Es ist schwierig in Deutschland die Akzeptanz der Windkraft zu fördern und zu erhöhen, wenn immer gleich Kritiker auf den Plan gerufen werden. Die mangelnde Akzeptanz der Windkraft- und Solaranlagen in der Bevölkerung macht der Energiebranche stark zu schaffen. Zwar wollen sehr viele Bürger regenerative Energien in Deutschland haben, aber niemand möchte ein Windrad vor der Tür haben oder die Felder mit Solarpanels bebauen. Aus diesem Grund organisierte die Landesregierung in Thüringen im letzten Jahr vier Dialoge mit den Bürgern und einigen Firmen aus der Energiebranche. Darunter auch der Anlagenbauer Enercon. Dieser bemängelte, dass bei fast jedem Projekt sofort eine Bürgerinitiative gebildet wird, egal ob sinnvoll oder nicht. Das erschwert die Arbeit ungemein und treibt die Kosten nach oben. Damit steigen letzendlich auch die Kosten für die Stromkunden.
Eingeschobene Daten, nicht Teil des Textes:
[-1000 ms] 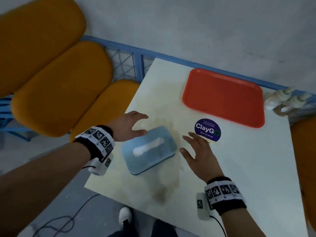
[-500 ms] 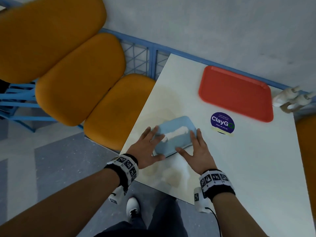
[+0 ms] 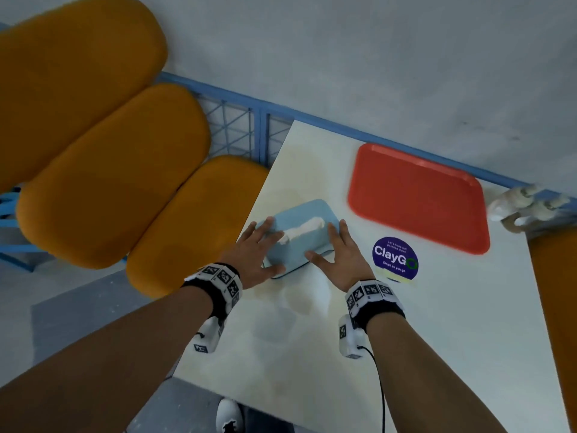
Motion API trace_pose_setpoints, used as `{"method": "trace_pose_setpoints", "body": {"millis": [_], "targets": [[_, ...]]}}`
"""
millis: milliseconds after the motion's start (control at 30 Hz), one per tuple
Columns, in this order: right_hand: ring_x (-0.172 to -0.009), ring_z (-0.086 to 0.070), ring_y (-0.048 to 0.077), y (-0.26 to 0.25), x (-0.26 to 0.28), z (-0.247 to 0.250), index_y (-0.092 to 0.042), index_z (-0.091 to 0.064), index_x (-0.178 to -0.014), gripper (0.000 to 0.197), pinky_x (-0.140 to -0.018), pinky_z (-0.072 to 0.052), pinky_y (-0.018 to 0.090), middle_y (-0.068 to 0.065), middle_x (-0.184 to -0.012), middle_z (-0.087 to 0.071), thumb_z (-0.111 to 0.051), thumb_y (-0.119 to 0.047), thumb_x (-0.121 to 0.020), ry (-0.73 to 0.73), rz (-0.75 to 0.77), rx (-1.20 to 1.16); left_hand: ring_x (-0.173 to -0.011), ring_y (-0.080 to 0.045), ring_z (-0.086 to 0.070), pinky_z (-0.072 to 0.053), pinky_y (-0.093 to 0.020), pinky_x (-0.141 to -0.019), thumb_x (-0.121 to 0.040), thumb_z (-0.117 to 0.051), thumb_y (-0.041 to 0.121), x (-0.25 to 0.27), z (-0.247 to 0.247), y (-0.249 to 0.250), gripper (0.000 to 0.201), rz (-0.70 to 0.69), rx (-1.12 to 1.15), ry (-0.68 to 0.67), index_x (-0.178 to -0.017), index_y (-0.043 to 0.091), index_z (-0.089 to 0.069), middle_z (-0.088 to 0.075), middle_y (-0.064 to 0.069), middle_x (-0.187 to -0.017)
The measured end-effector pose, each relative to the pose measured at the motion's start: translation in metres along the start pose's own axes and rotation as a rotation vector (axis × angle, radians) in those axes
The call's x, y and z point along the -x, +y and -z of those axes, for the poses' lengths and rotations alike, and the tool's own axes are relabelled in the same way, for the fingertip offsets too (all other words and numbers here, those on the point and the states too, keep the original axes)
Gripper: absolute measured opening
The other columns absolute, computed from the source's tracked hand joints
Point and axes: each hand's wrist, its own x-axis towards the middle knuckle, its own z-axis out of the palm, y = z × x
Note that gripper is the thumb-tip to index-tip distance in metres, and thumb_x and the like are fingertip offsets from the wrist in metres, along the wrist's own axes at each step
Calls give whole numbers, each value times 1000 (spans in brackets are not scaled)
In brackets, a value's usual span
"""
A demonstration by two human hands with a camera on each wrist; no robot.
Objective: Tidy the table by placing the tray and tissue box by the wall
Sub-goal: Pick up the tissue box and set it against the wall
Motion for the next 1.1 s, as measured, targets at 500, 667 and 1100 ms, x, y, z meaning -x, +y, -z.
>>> {"method": "trace_pose_setpoints", "body": {"millis": [500,667,1100], "targets": [[-146,-10,28,26,-204,81,-27,-13,-150,93,-116,-20,50,0,-162,-1,-49,-74,-78,61,21,109,-148,-31,-11,-27,-47,-117,-84,-66,50,-196,80,8,75,45,-6,115,-147,30,-29,-9,-2,-163],[-144,-15,33,36,-248,99,-40,-10,-148,94,-114,-26,51,2,-162,0,-63,-67,-74,28,64,94,-125,-23,-41,-50,-41,-98,-89,-65,36,-200,71,23,44,-13,48,338,-129,24,-53,-47,-1,-137],[-140,-24,32,25,-243,78,-22,-9,-150,85,-112,-25,45,10,-157,-20,-58,-50,-87,283,-30,-48,-122,-32,-52,-45,-36,-101,-72,-82,38,-299,132,-18,85,121,191,259,-143,21,-37,-32,-8,-152]]}}
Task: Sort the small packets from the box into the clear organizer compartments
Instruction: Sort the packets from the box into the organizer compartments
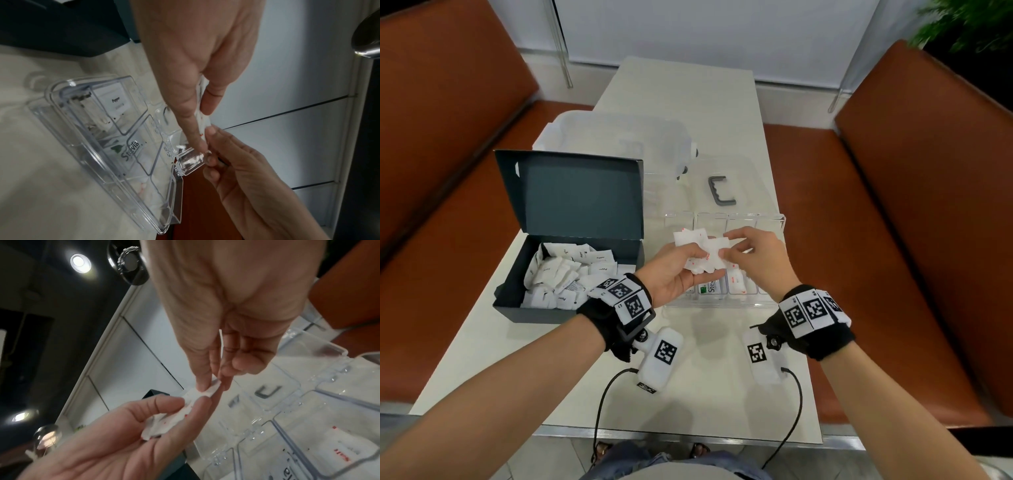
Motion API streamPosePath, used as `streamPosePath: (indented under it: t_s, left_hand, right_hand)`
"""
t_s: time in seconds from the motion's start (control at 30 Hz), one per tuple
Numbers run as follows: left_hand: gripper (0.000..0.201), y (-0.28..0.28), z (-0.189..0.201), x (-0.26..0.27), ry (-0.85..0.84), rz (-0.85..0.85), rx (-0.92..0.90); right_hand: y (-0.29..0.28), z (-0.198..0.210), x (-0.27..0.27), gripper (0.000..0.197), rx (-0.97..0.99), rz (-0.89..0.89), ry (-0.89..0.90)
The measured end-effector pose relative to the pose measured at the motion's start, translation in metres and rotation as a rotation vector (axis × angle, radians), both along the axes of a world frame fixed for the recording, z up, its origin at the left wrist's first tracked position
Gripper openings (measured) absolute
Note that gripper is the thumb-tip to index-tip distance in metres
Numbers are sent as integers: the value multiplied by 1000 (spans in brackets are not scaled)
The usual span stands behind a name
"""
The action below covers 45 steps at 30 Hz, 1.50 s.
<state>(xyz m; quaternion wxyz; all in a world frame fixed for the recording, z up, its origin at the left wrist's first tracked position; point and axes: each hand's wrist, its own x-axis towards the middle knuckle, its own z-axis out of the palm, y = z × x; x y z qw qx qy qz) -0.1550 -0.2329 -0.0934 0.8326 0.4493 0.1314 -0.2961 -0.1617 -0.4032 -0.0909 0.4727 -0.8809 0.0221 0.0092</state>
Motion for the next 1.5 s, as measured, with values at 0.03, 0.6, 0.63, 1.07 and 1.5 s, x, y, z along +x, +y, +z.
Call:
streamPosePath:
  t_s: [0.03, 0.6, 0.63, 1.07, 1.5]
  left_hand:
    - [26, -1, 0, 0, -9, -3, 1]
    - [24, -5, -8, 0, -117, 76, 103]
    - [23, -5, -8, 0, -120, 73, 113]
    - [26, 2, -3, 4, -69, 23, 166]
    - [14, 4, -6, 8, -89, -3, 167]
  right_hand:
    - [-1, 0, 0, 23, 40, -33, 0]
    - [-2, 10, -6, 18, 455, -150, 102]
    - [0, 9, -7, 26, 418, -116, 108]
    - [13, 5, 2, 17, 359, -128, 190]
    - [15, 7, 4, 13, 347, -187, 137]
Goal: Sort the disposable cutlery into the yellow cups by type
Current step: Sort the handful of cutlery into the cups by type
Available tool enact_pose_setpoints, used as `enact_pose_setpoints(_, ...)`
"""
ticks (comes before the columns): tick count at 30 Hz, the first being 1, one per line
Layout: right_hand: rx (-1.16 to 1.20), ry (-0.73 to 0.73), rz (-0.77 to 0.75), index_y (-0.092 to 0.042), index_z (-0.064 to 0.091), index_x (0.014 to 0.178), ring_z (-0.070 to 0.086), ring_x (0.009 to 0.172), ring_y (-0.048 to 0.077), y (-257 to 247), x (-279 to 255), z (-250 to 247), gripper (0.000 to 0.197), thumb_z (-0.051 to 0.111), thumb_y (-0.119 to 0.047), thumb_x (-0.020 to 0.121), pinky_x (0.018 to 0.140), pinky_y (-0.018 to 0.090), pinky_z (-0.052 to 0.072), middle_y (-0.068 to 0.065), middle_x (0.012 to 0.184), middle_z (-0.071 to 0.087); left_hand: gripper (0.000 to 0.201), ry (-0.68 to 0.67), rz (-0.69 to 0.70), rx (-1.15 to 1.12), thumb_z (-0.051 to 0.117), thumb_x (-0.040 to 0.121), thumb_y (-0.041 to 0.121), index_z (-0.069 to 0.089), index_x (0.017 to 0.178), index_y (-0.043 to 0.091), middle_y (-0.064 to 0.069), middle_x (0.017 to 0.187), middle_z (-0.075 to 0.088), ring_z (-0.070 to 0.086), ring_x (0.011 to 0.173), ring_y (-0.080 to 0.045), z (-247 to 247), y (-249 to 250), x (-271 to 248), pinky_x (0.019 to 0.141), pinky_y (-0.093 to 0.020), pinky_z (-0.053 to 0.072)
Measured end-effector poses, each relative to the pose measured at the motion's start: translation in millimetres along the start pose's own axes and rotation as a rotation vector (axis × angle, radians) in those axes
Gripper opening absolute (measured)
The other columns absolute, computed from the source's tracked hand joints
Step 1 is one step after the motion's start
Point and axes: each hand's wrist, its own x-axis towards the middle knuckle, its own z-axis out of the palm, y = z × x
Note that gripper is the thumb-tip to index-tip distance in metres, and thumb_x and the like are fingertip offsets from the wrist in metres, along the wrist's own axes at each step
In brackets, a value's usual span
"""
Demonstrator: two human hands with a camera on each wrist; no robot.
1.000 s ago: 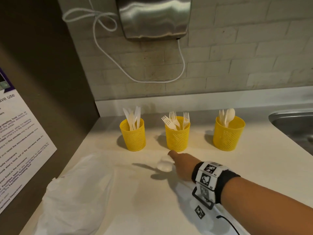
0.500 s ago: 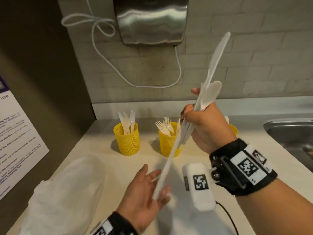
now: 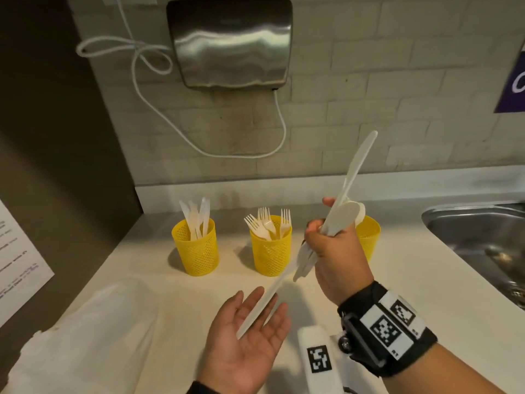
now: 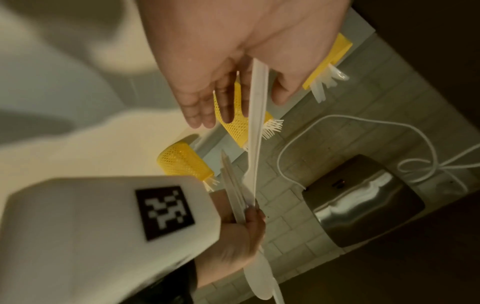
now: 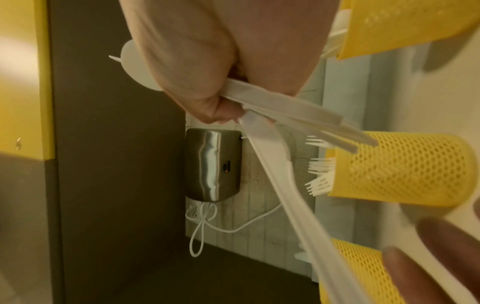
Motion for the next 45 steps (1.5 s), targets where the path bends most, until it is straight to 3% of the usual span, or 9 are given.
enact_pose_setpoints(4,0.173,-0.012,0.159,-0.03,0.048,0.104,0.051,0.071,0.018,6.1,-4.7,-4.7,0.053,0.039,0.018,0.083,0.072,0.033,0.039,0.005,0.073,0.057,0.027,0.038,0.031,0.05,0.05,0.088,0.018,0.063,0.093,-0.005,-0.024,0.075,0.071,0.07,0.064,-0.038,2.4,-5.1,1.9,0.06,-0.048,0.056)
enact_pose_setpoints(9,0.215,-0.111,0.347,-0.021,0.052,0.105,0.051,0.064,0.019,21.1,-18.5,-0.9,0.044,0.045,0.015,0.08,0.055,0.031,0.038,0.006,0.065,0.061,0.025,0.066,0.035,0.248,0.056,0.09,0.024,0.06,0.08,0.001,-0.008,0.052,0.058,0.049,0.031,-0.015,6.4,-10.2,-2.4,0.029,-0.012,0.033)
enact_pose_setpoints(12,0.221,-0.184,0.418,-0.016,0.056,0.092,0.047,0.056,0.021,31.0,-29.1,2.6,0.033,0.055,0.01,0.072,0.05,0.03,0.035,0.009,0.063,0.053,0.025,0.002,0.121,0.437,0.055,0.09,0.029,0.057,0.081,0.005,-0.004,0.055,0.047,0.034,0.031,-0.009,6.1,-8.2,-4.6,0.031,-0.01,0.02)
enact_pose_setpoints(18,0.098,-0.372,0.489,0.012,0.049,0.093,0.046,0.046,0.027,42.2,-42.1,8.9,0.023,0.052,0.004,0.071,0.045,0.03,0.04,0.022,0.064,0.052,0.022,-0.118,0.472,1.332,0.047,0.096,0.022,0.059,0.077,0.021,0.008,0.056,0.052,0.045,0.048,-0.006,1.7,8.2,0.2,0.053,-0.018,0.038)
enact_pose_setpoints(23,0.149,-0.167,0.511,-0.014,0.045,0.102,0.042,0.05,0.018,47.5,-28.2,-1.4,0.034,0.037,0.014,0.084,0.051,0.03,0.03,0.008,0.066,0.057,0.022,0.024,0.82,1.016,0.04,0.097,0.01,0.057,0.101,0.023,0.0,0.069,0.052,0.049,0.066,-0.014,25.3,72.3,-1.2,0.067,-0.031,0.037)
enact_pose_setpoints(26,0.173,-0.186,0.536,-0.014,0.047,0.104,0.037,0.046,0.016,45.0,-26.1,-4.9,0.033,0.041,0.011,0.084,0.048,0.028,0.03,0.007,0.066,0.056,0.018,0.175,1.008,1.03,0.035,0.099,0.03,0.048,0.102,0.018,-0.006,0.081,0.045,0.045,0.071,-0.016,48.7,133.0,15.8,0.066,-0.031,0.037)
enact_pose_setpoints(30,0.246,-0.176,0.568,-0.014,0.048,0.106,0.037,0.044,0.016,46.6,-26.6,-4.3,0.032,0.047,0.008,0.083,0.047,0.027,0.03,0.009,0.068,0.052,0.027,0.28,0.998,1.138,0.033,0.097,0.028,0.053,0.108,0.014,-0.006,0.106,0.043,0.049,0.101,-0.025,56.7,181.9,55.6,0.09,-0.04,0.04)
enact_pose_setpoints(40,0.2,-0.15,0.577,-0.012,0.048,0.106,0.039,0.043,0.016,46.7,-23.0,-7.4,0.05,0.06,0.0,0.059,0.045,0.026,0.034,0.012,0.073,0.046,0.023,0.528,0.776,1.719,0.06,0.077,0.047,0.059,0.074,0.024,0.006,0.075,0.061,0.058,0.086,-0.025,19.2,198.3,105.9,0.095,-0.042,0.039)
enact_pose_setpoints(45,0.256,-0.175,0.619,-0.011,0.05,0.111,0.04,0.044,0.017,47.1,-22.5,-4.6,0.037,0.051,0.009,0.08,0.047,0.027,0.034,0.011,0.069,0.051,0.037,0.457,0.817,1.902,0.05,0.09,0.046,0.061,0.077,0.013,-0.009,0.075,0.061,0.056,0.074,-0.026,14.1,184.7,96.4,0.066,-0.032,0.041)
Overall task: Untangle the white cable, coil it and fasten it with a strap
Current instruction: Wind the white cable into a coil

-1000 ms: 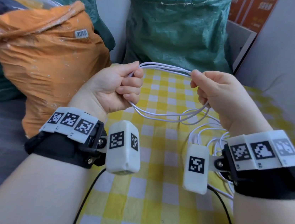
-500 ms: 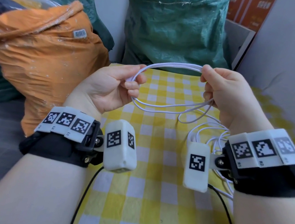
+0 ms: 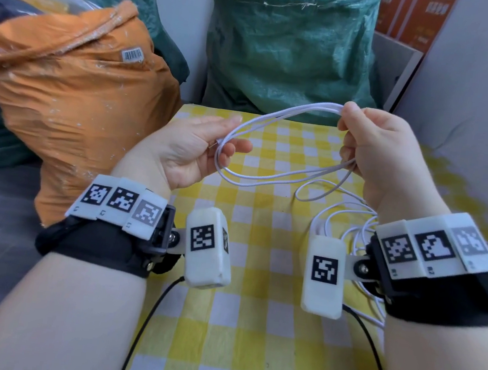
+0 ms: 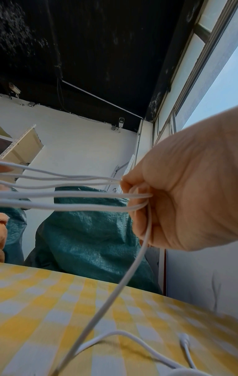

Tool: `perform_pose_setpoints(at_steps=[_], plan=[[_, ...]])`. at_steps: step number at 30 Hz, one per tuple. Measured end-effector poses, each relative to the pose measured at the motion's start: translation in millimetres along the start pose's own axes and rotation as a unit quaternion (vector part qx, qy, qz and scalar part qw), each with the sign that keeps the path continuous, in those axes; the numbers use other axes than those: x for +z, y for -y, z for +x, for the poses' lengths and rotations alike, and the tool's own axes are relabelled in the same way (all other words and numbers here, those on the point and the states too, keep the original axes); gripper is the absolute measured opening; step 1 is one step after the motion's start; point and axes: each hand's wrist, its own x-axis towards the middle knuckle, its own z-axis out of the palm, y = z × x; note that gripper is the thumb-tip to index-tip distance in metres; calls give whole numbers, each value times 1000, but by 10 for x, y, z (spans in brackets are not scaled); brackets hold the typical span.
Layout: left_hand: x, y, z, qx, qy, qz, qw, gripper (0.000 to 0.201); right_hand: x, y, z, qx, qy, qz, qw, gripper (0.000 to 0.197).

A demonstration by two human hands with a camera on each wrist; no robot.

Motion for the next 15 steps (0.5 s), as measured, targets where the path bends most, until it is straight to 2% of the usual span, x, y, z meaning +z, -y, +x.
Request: perform_pose_setpoints(at_steps=[4,10,15], plan=[[-9,10,0,-15,5,2,1000,16,1,-7,1,2,-3,-3,1000,34],[-16,28,32,-18,-10,31,999,35,13,-9,2,-2,-6,1,1000,34],[-35,38,51,-15,6,-5,1000,39,6,-10,-1,-3,-3,8,1000,34]])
Auch die Grünen plädieren schon seit langem für einen Ausbau der Windenergie, ansonsten wird das Ziel von Thüringen, bis 2040 nur von regenerativer Energie zu leben sehr schwierig. Damit das gelingt müssen die Kommunen und die Unternehmen mehr auf die Menschen zugehen und eventuell von Beginn an anders planen und den Weg mit den Bürgern gehen. Leider ist aber auch festzustellen, das die Kompromisse immer schwieriger werden und bei vielen Projekten die Beteiligten sich komplett festgefahren haben.
Da bleibt nur zu hoffen, das sich alle Verantwortlichen und auch die Bürger etwas in Richtung erneuerbare Energien bewegen und das Ziel nicht aus den Augen verlieren.